Dabei hatte das Sturmduo bestehend aus Pascal Köpke und Krzysztof Piatek im Pokalspiel bei Schalke 04 (3:2-Auswärtsniederlage nach Verlängerung) nicht nur wegen seiner Tore noch einen guten Eindruck gemacht. Kein Wunder also, dass Jürgen Klinsmann auch gegen Mainz mit dieser Doppelspitze aufwartete – es sollte eben wie im Pokal forscher aufgetreten und nicht wie bisher unter Klinsmann zuallererst kompakt gestanden werden. „Wir haben unser Repertoire erweitert", hatte Klinsmanns Assistent Alexander Nouri dann auch auf der Pressekonferenz vor dem Punktspiel erklärt. Was aber in den 90 Minuten folgte, blieb weit hinter den taktischen Erwartungen zurück. Auch Klinsmanns Doppelwechsel zur Pause inklusive Systemumstellung von 3-5-2 auf 4-4-2 brachte kaum Besserung. Verteidiger Niklas Stark, beim 0:1 nicht aufmerksam im Zweikampf, und Mittelfeldspieler Marko Grujic blieben in der Kabine – Javairo Dilrosun und Dodi Lukebakio sollten dafür auf den Außenbahnen frischen Wind entfachen. Doch über Ansätze kamen die Blau-Weißen an diesem Nachmittag nicht hinaus. Es mag an mangelnder Frische nach den 120 Pokalminuten von Gelsenkirchen sowie der emotionalen Belastung durch die Aufarbeitung der rassistischen Anfeindungen gegen Jordan Torunarigha gelegen haben, wie Jürgen Klinsmann anschließend urteilte. Der erhoffte, wenn nicht gar erwartete Befreiungsschlag der Blau-Weißen in Sachen Abstiegskampf ging gegen den Tabellen-15. jedenfalls nach hinten los.
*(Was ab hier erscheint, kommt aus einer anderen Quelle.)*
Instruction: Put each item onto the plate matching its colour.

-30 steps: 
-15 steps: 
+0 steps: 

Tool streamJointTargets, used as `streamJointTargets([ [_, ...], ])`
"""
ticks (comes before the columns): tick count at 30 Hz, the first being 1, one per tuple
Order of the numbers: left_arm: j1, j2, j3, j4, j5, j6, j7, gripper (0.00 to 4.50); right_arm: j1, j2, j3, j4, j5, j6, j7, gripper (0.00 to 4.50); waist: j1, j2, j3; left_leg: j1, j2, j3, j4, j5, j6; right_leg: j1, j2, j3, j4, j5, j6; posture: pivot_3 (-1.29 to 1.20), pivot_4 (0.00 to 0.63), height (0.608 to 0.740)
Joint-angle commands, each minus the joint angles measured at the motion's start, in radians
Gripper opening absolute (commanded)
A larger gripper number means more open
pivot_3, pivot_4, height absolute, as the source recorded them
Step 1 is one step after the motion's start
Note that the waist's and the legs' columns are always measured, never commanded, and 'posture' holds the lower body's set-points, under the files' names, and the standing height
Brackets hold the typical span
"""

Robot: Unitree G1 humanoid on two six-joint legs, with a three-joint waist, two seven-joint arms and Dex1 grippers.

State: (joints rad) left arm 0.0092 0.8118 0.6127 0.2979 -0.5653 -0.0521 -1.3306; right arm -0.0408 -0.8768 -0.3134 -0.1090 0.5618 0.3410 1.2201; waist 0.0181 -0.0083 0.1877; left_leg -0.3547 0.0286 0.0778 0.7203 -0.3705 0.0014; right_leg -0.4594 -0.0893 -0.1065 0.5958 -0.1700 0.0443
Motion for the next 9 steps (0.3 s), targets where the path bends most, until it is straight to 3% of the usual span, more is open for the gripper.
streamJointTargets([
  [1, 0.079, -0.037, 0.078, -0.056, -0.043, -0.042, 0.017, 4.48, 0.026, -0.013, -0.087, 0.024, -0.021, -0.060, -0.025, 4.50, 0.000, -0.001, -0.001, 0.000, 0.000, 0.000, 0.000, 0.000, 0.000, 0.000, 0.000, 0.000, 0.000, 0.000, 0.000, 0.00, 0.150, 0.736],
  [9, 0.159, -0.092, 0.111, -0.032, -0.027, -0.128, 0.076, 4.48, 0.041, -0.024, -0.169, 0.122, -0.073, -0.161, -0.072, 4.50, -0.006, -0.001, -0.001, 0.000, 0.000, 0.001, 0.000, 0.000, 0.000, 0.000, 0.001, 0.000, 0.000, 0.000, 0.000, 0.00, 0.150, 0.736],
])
Herthas mittlerweile Ex-Coach gab seinen Schützlingen dann auch trotz der Pleite zwei Tage frei. Möglicherweise aber bereits mit Gedanken an die Bombe, die er am Dienstagsmorgen platzen ließ: Nach nur zehn Wochen beendet Klinsmann seine Trainertätigkeit bei Hertha BSC schon wieder. Auf Facebook begründete der Europameister von 1996 seine Entscheidung mit fehlender Rückendeckung. „Als Cheftrainer benötige ich für diese Aufgabe, die noch nicht erledigt ist, auch das Vertrauen der handelnden Personen. Gerade im Abstiegskampf sind Einheit, Zusammenhalt und Konzentration auf das Wesentliche die wichtigsten Elemente. Sind die nicht garantiert, kann ich mein Potenzial als Trainer nicht ausschöpfen und kann meiner Verantwortung somit auch nicht gerecht werden", so Klinsmann. „Deshalb bin ich nach langer Überlegung zum Schluss gekommen, mein Amt als Cheftrainer der Hertha zur Verfügung zu stellen und mich wieder auf meine ursprüngliche langfristig angelegte Aufgabe als Aufsichtsratsmitglied zurückzuziehen." Mit welchem Cheftrainer es künftig bei der Hertha weitergeht, stand bis Redaktionsschluss dieser Ausgabe noch nicht fest. Vorerst einmal soll Assistent Nouri übernehmen.
Fakt ist: Am Sonnabend (15.30 Uhr) geht es beim SC Paderborn erneut um wichtige Zähler. Sollten die Hauptstädter beim Schlusslicht – oder in den folgenden Partien gegen den 1. FC Köln, bei Fortuna Düsseldorf und gegen Werder Bremen – noch den einen oder anderen Auftritt wie gegen Mainz abliefern, wäre mit Hertha BSC die Mannschaft mittendrin im Abstiegskampf, die vielleicht am wenigsten damit umzugehen weiß.